US 11,807,906 B2
Peroxisome biomarkers in HIV disease progression and peroxisome activating drugs for HIV treatment
Tom C. Hobman, Edmonton (CA); Chris Power, Edmonton (CA); and Zaikun Xu, Edmonton (CA)
Appl. No. 16/606,665
Filed by THE GOVERNORS OF THE UNIVERSITY OF ALBERTA, Edmonton (CA)
PCT Filed May 7, 2018, PCT No. PCT/CA2018/050541
§ 371(c)(1), (2) Date Oct. 18, 2019,
PCT Pub. No. WO2018/205016, PCT Pub. Date Nov. 15, 2018.
Claims priority of provisional application 62/503,182, filed on May 8, 2017.
Prior Publication US 2020/0340056 A1, Oct. 29, 2020
Int. Cl.

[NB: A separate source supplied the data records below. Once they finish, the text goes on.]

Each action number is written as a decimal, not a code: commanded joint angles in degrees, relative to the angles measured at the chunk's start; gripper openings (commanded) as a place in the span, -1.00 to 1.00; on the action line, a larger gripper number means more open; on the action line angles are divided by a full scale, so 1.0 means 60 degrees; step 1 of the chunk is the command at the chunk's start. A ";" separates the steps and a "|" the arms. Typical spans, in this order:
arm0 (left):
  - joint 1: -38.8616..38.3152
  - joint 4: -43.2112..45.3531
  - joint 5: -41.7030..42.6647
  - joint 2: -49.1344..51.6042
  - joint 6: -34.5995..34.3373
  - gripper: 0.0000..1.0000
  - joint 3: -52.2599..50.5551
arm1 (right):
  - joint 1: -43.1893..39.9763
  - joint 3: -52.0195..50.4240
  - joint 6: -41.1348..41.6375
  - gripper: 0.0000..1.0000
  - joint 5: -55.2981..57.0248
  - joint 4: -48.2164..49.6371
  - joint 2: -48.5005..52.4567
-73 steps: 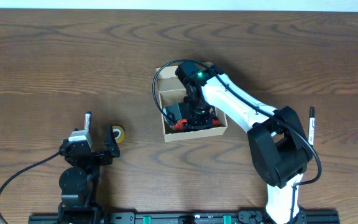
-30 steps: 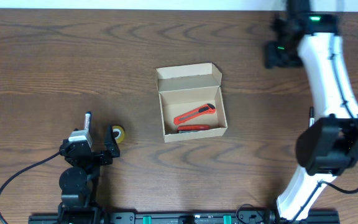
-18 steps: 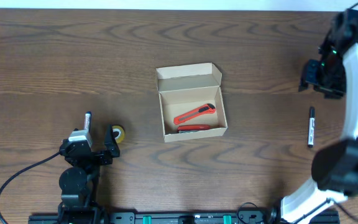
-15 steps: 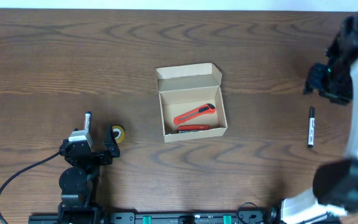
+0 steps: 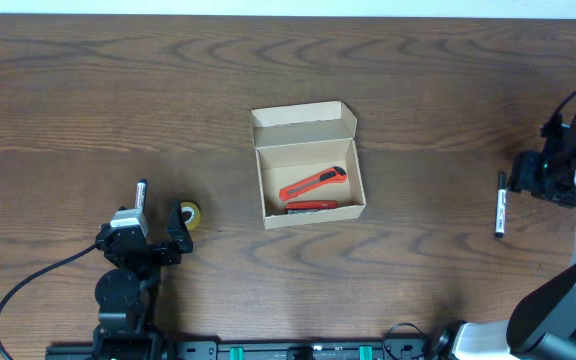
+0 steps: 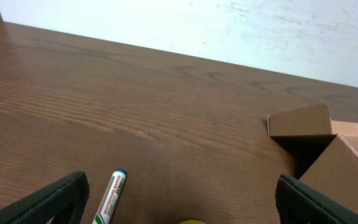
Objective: Pack container
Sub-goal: 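Grasp the black marker with the right gripper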
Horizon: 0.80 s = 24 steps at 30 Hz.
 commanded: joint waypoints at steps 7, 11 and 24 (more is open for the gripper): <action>0.0058 -0.0280 0.0142 0.0007 -0.0109 0.91 -0.0262 | -0.0117 -0.0925 -0.1111 0.35 -0.0076 0.1508 0.0390; 0.0058 -0.0280 0.0142 0.0007 -0.0109 0.91 -0.0262 | -0.0117 -0.1038 -0.1089 0.35 -0.0080 0.1617 0.0951; 0.0058 -0.0280 0.0142 0.0007 -0.0109 0.91 -0.0262 | -0.0109 -0.1038 -0.0790 0.49 -0.0186 0.2014 0.2539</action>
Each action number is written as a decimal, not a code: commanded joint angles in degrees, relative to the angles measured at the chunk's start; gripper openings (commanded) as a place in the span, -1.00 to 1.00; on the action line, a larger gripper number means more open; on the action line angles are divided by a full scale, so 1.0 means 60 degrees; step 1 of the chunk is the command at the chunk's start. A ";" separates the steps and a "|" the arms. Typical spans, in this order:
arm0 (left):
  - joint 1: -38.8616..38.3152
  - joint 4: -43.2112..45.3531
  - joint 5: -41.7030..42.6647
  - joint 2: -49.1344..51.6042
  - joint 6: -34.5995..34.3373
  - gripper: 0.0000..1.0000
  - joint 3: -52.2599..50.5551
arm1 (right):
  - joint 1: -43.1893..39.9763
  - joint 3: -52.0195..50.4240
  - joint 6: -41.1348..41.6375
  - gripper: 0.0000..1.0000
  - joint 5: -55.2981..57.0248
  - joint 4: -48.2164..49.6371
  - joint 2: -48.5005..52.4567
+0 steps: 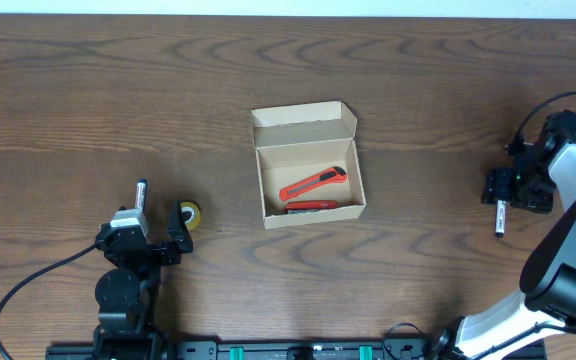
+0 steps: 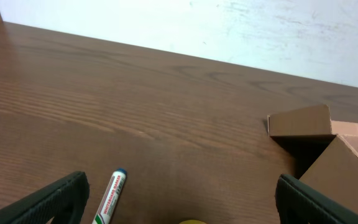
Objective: Pack container
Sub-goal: 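Grasp the black marker with the right gripper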
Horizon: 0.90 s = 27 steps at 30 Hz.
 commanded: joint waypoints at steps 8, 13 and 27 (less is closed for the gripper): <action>0.0058 -0.0280 0.0142 0.0007 -0.0109 0.91 -0.0262 | -0.0106 -0.0036 0.0120 0.72 -0.0142 0.0426 0.0106; 0.0058 -0.0280 0.0142 0.0007 -0.0109 0.91 -0.0262 | -0.0106 -0.0040 0.0117 0.77 -0.0142 0.0528 0.0120; 0.0058 -0.0280 0.0142 0.0007 -0.0109 0.91 -0.0262 | -0.0106 -0.0076 0.0124 0.86 -0.0284 0.0616 0.0827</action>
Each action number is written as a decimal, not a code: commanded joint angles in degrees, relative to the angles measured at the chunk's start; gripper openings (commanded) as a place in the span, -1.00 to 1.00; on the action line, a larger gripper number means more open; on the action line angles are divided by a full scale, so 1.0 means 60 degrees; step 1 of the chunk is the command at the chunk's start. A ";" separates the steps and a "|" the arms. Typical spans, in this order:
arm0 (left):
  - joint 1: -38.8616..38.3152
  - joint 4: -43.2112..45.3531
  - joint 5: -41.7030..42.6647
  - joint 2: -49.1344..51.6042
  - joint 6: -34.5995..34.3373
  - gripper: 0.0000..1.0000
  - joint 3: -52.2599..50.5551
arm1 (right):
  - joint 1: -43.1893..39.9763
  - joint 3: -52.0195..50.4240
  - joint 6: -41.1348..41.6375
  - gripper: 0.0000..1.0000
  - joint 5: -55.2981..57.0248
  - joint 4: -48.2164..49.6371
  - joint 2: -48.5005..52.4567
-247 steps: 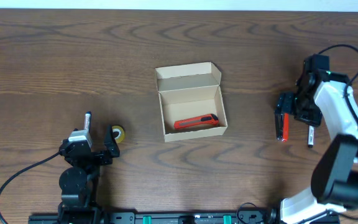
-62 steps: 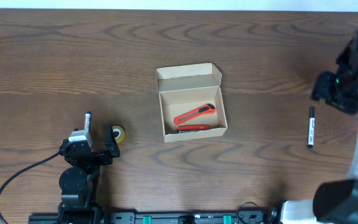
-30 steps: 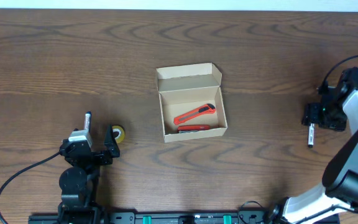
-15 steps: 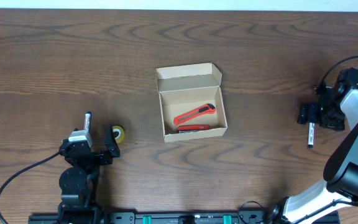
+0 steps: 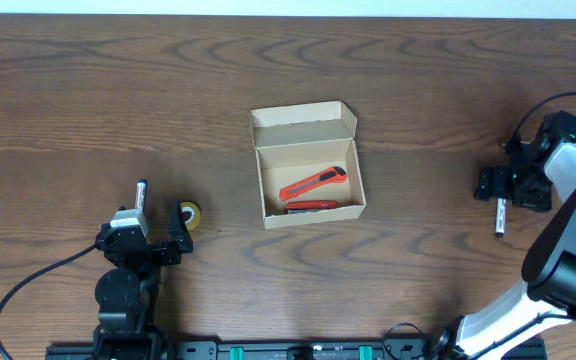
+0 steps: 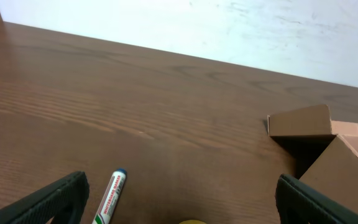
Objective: Pack container
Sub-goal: 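Grasp the black marker with the right gripper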
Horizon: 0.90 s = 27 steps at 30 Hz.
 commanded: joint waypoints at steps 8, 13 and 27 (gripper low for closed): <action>0.0058 -0.0280 0.0142 0.0007 -0.0109 0.91 -0.0262 | -0.0106 -0.0102 0.0131 0.01 -0.0415 -0.0007 0.0823; 0.0058 -0.0280 0.0138 0.0007 -0.0109 0.91 -0.0262 | -0.0106 -0.0106 0.0441 -0.97 -0.0470 0.0069 0.0871; 0.0058 -0.0280 0.0142 0.0007 -0.0109 0.91 -0.0262 | 0.0423 0.0321 0.1235 -0.97 -0.2211 -0.0171 0.0058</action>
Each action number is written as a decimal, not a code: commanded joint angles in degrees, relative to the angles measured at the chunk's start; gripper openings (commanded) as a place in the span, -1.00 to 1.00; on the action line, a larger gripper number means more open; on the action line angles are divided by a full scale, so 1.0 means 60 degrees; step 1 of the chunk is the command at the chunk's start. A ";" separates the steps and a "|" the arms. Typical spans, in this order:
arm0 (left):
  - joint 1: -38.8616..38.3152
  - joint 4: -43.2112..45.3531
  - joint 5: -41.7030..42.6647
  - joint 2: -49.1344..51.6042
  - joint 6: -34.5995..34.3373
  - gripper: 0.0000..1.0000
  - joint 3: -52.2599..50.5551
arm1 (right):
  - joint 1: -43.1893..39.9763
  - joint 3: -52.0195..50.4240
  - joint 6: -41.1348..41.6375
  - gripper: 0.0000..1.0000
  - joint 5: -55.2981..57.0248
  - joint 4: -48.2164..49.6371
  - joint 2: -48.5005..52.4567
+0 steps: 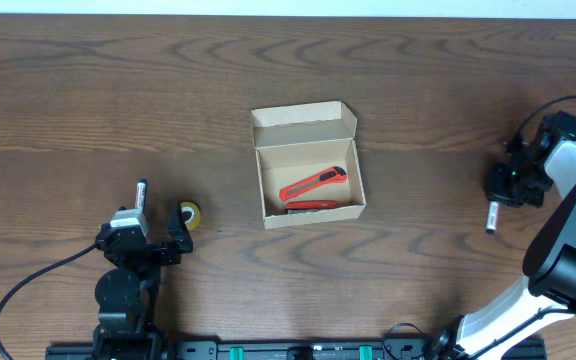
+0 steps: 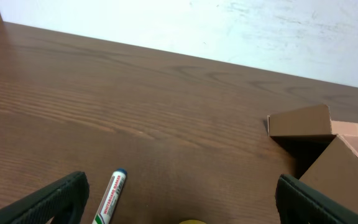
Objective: Pack container
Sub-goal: 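Grasp the black marker with the right gripper, then place the black marker into the box and open the right gripper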
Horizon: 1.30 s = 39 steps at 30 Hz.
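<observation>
An open cardboard box (image 1: 308, 165) stands mid-table with a red utility knife (image 1: 313, 182) and a second red tool (image 1: 311, 205) inside; its side also shows in the left wrist view as the box (image 2: 347, 168). My left gripper (image 1: 160, 222) rests open at the front left. Between its fingers lie a whiteboard marker (image 2: 112, 198) and the top of a yellow tape roll (image 2: 191, 221). From above, the whiteboard marker (image 1: 140, 194) and yellow roll (image 1: 190, 214) flank that gripper. At the far right my right gripper (image 1: 508, 186) is shut on a black marker (image 1: 490, 213), whose light end sticks out toward the front.
The brown wooden table (image 1: 88, 90) runs to a pale wall at the back. The box's lid flap (image 1: 303, 118) stands open on its far side. A black cable (image 1: 28, 285) trails from the left arm's base at the front left.
The right gripper has narrowed onto the black marker. The marker now sits slightly further left, with only its front end showing. The left arm has not moved.
The right gripper first hung to the right of the black marker lying on the table. It then stood over the marker's far end, spread wide at both later moments. Now it is shut on the marker. The left gripper, whiteboard marker, tape and box stayed put.
</observation>
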 commanded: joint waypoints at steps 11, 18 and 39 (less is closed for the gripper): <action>0.0058 -0.0280 0.0142 0.0007 -0.0109 0.91 -0.0262 | 0.3166 0.1701 -0.1446 -0.97 -0.3169 -0.0259 -0.3858; 0.0058 -0.0280 0.0138 0.0007 -0.0109 0.91 -0.0262 | 0.6404 0.3136 -0.5439 -0.98 -0.3563 -0.1337 -0.4659; 0.0058 -0.0277 0.0142 0.0007 -0.0109 0.91 -0.0262 | 0.9653 0.3279 -1.1052 -0.98 -0.1359 -0.3213 -0.1683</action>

C12Q 1/68 (2018.01); C12Q 1/6883 (2018.01); A61P 31/18 (2006.01); A61K 31/167 (2006.01)
CPC C12Q 1/6883 (2013.01) [A61K 31/167 (2013.01); A61P 31/18 (2018.01); C12Q 2600/118 (2013.01); C12Q 2600/158 (2013.01)] 4 Claims
 
1. A method of treating a HIV patient diagnosed as having an increased risk for developing human immunodeficiency virus (HIV)-associated neurocognitive disorder (HAND), the method comprising:
administering a peroxisome proliferator comprising 5-chloro-N-(2-chloro-4-nitrophenyl)-2-hydroxybenzamide (CAS No. 50-65-7), or a pharmaceutically acceptable salt, solvate, clathrate, hydrate or polymorph thereof, or fenofibrate or a derivative or salt thereof, to the patient in an amount effective to treat HIV,
wherein the HIV patient has been diagnosed as having an increased risk for developing HAND by:
(i) detecting an increased level of miR-500a-5p, miR-34c-3p, miR-93-3p, and/or miR-381-3p relative to a control; or
(ii) detecting a decreased level of a peroxin selected from the group consisting of PEX2, PEX19, PEX7, PEX11B, and PEX13, relative to a control.